Japonya’nın milli dini “Şintoizm” dir. Bu dinde peygamberlik yoktur; herkes Vahdet’ten bir parçadır. 6. Yüzyıla kadar gelen bu din bugün etkisini sürdürse de 6. Yüzyıldan sonra Budizm benimsenmiştir. Japonya da eğitim şu esaslara göre işlemektedir.

 Eğitim sistemi çalışkanlık, bireyin kendisini sorgulaması ve düzenli çalışma alışkanlıklarının edinilmesinin gerekliliği üzerine kurulmuştur.

Öğrencilerin okul hayatının büyük bir kısmı dolaylı ya da dolaysız olarak ahlaki davranışların ve karakter gelişiminin öğrenilmesi sürecinden oluşur.
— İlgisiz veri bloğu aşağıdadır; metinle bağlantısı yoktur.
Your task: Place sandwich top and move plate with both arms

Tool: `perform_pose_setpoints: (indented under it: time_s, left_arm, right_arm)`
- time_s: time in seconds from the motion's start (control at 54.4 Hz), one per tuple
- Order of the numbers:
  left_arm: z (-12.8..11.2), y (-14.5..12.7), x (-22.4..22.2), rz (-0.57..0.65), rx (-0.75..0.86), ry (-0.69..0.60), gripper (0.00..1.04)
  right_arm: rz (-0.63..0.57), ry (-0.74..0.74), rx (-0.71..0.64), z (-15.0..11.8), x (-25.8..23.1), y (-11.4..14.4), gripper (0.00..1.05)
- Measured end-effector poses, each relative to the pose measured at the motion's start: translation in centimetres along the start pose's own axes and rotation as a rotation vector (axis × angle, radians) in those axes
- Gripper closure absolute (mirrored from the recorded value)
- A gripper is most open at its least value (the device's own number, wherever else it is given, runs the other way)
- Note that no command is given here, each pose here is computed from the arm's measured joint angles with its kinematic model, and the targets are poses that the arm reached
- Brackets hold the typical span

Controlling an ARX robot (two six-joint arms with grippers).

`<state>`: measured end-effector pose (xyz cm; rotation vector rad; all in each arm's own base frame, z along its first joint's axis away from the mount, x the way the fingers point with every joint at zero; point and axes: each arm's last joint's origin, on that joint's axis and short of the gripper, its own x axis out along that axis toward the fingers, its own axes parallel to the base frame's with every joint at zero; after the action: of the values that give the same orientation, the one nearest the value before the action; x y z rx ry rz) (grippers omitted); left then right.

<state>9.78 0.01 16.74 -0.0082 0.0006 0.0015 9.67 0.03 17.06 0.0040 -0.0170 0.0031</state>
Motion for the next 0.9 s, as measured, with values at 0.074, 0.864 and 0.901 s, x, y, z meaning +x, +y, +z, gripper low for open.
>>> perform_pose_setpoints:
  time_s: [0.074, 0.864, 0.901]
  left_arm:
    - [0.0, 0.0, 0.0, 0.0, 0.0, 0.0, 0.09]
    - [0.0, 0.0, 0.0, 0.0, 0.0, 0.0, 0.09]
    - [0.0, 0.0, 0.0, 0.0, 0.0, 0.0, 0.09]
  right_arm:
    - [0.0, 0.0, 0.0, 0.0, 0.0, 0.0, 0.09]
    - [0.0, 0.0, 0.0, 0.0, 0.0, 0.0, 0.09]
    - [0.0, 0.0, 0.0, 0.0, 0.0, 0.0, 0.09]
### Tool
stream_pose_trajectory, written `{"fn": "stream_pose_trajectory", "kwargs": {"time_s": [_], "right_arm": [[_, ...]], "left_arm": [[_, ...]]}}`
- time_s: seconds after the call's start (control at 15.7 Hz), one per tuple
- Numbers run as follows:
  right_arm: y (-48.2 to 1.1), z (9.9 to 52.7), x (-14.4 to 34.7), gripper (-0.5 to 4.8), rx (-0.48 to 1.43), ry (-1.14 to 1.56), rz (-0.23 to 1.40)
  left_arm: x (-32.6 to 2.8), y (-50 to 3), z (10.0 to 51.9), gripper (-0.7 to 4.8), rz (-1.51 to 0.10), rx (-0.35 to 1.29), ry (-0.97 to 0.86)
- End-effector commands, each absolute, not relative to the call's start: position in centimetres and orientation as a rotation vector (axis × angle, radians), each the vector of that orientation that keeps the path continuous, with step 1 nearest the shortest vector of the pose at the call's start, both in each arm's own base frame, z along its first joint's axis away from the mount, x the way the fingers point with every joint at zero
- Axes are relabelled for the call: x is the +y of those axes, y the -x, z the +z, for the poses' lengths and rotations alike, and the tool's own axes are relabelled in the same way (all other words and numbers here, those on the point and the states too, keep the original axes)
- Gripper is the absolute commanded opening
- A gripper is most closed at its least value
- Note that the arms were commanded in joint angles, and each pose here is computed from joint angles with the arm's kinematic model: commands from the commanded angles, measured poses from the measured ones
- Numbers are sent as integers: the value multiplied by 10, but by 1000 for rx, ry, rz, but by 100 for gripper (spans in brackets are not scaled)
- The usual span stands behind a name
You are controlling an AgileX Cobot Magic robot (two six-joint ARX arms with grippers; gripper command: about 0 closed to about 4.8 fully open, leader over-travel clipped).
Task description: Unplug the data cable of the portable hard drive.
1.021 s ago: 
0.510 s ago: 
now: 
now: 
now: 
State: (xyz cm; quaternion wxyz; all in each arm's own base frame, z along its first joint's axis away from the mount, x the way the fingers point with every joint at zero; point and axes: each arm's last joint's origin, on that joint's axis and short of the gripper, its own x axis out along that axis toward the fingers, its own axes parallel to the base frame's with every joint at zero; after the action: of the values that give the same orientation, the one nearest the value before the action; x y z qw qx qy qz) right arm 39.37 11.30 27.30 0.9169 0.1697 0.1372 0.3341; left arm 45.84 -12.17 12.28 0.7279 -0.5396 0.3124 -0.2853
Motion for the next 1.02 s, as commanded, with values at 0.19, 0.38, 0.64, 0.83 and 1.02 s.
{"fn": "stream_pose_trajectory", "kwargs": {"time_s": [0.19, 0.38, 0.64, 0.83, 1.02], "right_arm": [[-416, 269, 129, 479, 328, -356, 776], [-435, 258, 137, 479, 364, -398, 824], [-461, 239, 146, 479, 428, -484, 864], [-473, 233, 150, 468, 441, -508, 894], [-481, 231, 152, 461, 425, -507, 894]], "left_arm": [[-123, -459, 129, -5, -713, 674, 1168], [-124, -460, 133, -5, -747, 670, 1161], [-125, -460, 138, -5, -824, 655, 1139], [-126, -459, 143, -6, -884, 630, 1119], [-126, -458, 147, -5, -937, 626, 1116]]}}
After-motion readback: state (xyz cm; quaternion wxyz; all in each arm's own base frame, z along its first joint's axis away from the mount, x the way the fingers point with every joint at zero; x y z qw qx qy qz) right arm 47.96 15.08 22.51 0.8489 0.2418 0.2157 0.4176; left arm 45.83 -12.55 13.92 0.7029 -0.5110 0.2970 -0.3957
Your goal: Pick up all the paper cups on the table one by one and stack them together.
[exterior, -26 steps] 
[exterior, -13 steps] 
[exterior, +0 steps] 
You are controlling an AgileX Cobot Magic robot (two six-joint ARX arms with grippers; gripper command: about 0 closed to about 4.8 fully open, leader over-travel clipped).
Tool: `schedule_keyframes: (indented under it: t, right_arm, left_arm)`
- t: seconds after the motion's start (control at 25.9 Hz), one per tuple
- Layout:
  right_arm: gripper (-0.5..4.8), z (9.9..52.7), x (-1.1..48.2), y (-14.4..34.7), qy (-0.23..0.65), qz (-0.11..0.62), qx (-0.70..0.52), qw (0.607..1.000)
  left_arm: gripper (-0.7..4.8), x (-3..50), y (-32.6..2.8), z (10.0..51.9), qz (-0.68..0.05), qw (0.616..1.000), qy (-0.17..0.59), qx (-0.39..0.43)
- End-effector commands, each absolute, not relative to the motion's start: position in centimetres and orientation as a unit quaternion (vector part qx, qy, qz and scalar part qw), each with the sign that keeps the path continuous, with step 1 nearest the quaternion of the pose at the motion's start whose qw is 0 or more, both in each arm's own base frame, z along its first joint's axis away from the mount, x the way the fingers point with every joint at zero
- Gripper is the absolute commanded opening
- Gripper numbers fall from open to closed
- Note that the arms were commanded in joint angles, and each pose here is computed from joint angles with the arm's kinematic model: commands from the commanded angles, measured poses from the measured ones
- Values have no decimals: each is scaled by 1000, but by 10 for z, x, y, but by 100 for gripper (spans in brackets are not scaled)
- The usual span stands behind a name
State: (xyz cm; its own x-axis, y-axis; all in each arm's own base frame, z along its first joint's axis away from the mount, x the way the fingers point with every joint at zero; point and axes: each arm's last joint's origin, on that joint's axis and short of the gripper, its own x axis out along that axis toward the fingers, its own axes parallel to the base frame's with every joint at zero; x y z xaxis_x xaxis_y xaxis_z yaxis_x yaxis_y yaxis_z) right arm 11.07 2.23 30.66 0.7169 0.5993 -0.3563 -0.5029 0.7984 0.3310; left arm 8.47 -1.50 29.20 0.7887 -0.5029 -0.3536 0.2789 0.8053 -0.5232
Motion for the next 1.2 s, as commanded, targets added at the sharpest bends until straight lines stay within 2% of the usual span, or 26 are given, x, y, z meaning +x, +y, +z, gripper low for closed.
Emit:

Okul müfredatları Japon toplumunun ve kültürünün temel değerlerinin öğretilmesine adanmıştır. Aynı zamanda Japon öğrencilerin akademik başarıları uluslararası standartların çok üzerindedir. Sistemin temel karakteri okullaşma oranı ve derslere devam zorunluluğudur. 

Her sınıf tek bir öğretmen tarafında yürütülür ve onun sorumluluğundadır.

Dünyayı yeniden keşfetmeye gerek yok bugün gelişmiş ülkeler gelişmelerini ve her bakımdan ileri seviyeye gelmelerini eğitime verdikleri önem sayesinde elde etmişlerdir

Refah düzeylerini yükseltebilmişlerdir.

Sorumsuz bir baba düşünün çocuklarının ne eğitimi nede gelecekleri ile herhangi bir plan yapsın. Yarı aç yarı tok yaşayan ilgiden mahrum çocuklara çete mensupları dilenci çeteleri, terör örgütleri, din simsarları, uyuşturucu baronları kanunsuz her tipten insanlar musallat olacaklardır. Hayatları sönen çocuklar birer suç makinesi haline dönecektir zamanla. 

Baba durumun farkına varınca maalesef iş işten geçmiş olacaktır çünkü artık kontrol ondan çıkmıştır.  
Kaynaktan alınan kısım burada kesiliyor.